Um levantamento disponibilizado pelo laboratório de genética Genera, feito com base em exames realizados por 200 mil pessoas, revelou as principais ascendências da população brasileira. No grupo analisado, a ancestralidade média foi 72% europeia, 11% africana e 6,5% oriunda de populações originárias americanas.
Os resultados são referentes ao conjunto de brasileiros que pagaram pelos exames e, por isso, não representam toda a população. “É uma base de dados recortada, com um certo viés”, afirma o médico mestre em genômica humana e cofundador da Genera, Ricardo di Lazzaro Filho. “Mas pelo volume ser tão grande, a gente viu uma similaridade bem importante com a ancestralidade de estudos científicos da população do município de São Paulo, por exemplo”.
A comparação com uma revisão científica brasileira mostra que, enquanto a estimativa de ascendência europeia está ligeiramente superestimada (68,1%), as ancestralidades africana e americana foram subestimadas pelo levantamento e representam, na verdade, 19,6% e 11,6%, respectivamente.

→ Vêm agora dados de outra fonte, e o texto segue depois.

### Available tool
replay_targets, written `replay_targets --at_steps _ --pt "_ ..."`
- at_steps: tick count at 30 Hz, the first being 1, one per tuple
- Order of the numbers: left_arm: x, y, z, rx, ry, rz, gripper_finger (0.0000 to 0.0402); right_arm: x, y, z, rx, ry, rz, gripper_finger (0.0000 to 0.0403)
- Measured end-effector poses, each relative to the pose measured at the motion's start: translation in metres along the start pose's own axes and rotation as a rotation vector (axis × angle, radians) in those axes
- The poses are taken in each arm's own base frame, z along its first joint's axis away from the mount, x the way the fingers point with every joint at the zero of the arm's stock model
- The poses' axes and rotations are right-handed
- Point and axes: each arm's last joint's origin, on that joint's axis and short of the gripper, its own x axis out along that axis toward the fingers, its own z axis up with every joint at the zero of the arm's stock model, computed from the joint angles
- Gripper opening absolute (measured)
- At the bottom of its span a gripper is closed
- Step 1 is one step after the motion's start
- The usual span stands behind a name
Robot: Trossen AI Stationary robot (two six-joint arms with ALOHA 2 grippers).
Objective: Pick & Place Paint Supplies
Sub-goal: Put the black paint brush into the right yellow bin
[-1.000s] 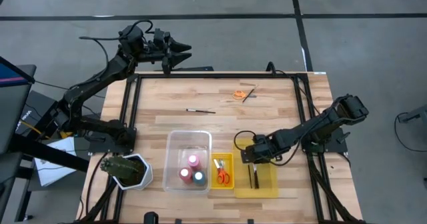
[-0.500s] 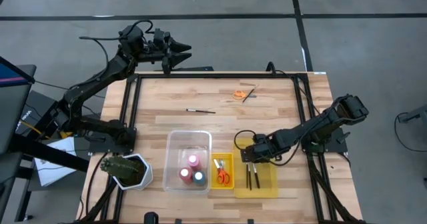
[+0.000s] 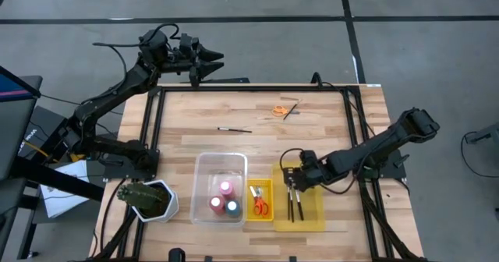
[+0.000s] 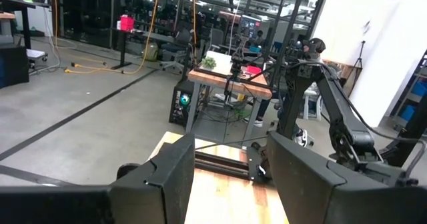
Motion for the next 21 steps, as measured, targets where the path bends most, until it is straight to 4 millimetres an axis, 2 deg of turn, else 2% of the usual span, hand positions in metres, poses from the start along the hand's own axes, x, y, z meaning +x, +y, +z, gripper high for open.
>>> replay_targets --at_steps 11,21 --pt "0.000 0.000 -0.001 -0.007 0.008 0.001 0.0182 -0.022 0.006 0.016 -0.173 -0.147 0.123 0.0036" --pt "0.000 0.000 -0.001 -0.022 0.008 0.002 0.0182 -0.027 0.010 0.055 -0.181 -0.242 0.118 0.0036"
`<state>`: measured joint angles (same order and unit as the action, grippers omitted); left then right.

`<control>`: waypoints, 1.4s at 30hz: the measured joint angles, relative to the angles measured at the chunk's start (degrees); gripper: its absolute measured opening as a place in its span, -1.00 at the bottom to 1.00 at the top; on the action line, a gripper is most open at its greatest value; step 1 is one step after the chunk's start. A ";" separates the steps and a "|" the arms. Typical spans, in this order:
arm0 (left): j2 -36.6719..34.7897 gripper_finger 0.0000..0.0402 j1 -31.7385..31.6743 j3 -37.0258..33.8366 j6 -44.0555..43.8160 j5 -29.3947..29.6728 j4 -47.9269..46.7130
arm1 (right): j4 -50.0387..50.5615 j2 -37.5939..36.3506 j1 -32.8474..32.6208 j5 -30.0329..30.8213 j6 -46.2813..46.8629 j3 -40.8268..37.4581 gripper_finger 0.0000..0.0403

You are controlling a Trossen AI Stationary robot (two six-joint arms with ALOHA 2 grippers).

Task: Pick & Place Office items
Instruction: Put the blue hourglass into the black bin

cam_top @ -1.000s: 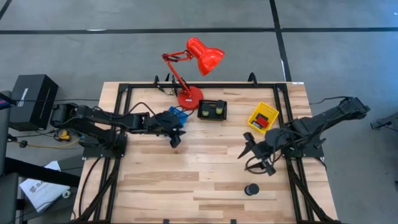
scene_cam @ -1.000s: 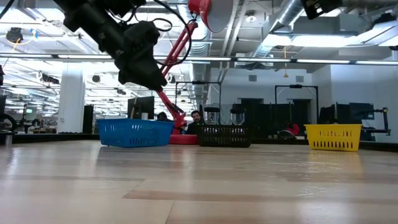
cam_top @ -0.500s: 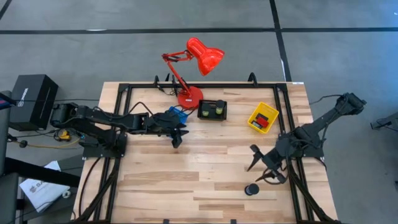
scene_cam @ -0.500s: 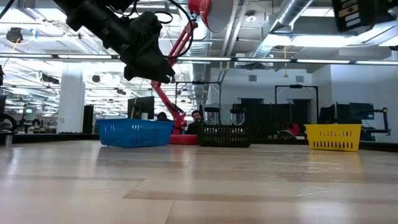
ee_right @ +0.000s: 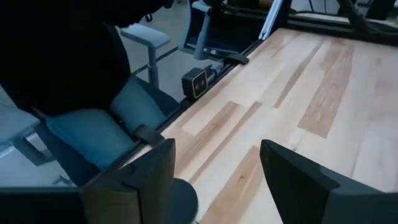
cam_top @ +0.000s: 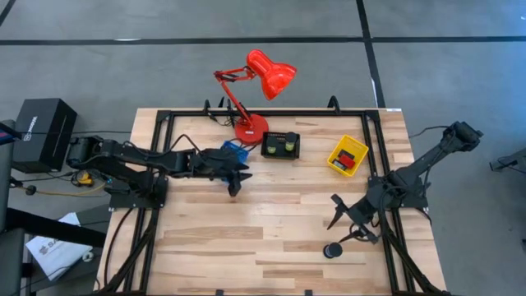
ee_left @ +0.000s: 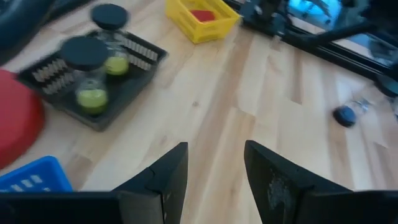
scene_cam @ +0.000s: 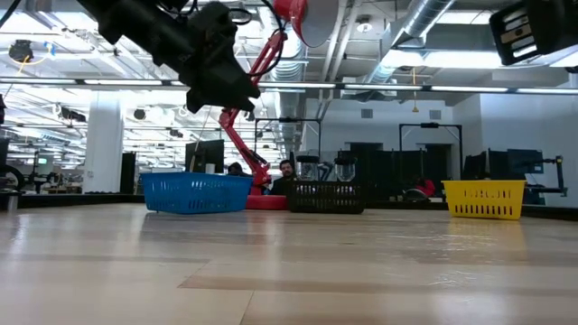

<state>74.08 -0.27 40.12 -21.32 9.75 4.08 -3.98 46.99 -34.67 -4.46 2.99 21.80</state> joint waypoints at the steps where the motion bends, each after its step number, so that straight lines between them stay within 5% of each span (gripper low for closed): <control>1: 0.00 -0.24 0.28 0.00 0.01 -0.36 0.01 | -0.13 0.17 -0.19 -0.01 0.33 0.00 0.13; 21: 0.00 -0.24 1.35 0.00 0.04 -0.43 0.78 | -10.68 15.74 -5.56 -1.71 1.26 0.09 0.13; 42: 0.00 -0.24 1.35 0.00 0.04 -0.35 1.65 | -11.59 20.04 -7.73 -1.73 2.33 0.09 0.12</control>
<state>74.08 1.08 40.12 -21.28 9.40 5.73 -15.57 67.02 -42.41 -6.20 5.32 21.89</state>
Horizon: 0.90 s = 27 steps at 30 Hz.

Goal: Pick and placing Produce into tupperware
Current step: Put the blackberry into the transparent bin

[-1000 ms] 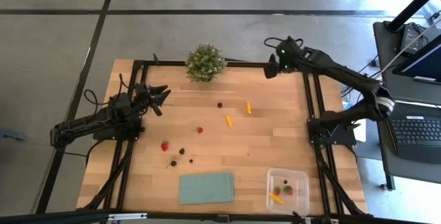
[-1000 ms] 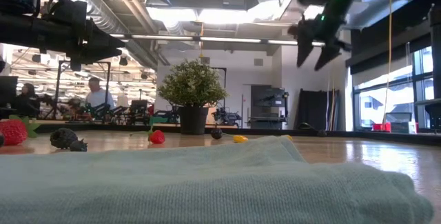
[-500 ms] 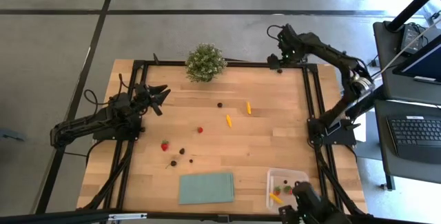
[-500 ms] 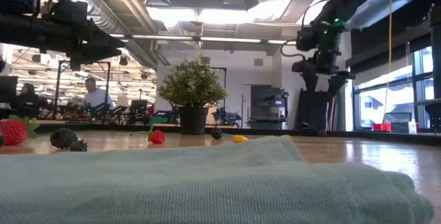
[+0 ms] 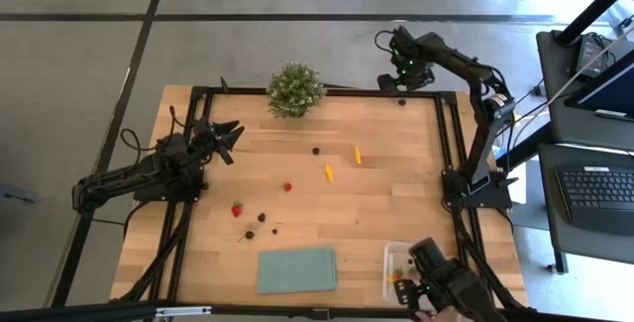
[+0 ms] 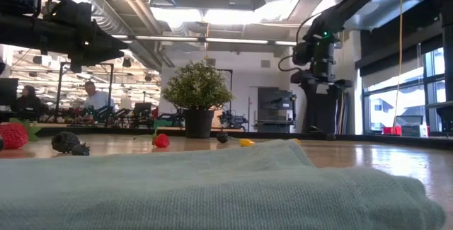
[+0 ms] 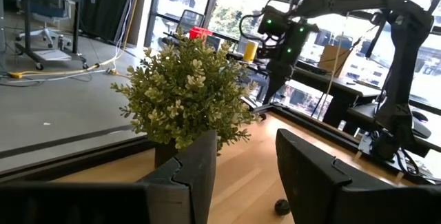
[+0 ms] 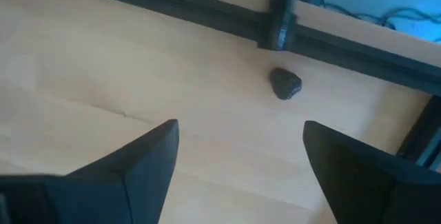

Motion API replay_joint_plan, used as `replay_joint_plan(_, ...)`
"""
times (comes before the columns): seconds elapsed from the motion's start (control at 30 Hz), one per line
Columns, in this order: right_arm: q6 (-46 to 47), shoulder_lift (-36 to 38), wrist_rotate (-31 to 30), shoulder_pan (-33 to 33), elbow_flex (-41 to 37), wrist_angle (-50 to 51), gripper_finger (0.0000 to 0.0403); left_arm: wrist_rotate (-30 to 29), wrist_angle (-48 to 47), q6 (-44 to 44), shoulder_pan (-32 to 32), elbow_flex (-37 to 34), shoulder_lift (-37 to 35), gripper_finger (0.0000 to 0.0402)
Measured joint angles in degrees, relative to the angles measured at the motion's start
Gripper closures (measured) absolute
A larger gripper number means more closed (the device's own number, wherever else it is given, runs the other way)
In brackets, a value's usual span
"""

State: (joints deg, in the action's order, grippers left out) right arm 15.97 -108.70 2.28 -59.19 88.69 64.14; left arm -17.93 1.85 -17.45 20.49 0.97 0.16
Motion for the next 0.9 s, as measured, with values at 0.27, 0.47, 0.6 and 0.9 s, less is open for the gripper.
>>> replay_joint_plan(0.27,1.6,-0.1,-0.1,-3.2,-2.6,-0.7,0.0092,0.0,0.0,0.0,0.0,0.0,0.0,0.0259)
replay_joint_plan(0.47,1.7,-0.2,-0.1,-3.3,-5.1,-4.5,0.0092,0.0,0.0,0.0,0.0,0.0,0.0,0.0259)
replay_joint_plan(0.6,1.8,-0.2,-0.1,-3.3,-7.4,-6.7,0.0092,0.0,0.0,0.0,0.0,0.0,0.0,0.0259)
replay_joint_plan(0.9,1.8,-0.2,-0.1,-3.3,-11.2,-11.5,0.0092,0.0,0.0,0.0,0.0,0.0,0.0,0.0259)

O doutor em genética da Faculdade de Filosofia, Ciências e Letras de Ribeirão Preto da USP, Celso Teixeira Mendes Junior, explica que isso pode ser justificado pelas diferenças sociodemográficas entre a amostra e a população brasileira: as camadas economicamente desfavorecidas certamente tiveram menor acesso ao teste, assim como habitantes das regiões Norte e Nordeste encontram-se sub-representados na amostra.
Embora não represente com exatidão a ascendência de toda a população, os dados podem ser valiosos para alguns grupos. Quando chegaram ao Brasil, durante a colonização europeia, os negros escravizados tiveram seus documentos apagados e, por isso, seus descendentes não sabem de que países são originários. De acordo com o levantamento, a maior parte da ancestralidade africana vem do Golfo da Guiné e da África Ocidental, enquanto uma minoria descende de países da África Oriental.
A ascendência europeia, como esperado, tem como principais representantes os países Ibéricos, seguidos imediatamente pela Europa ocidental, pela Itália, pelos Bálcãs e, na retaguarda, pela Sardenha. Ancestralidades asiáticas, médio-orientais e judaicas também apareceram no levantamento.
“Um insight que é muito legal, meu favorito, é que grande parte dos brasileiros carrega em suas células DNA que vem de todos os continentes do mundo. A gente talvez seja um dos únicos povos que tenha isso”, comenta di Lazzaro.
O estudo reflete também uma parte menos glamourosa do nosso processo de colonização. Olhando para componentes celulares específicos, o teste consegue diferenciar ancestralidades paternas e maternas da população. Enquanto a parte herdada dos pais é majoritariamente europeia, os elementos recebidos das mães são principalmente indígenas e africanos. Segundo Teixeira, a explicação é que, durante a ocupação europeia, a maior parte dos imigrantes eram homens que, aqui, se reproduziram com mulheres nativas e cativas, enquanto indígenas e africanos do sexo masculino foram, em grande parte, mortos e escravizados. As consequências não ficaram registradas apenas nas páginas dos livros.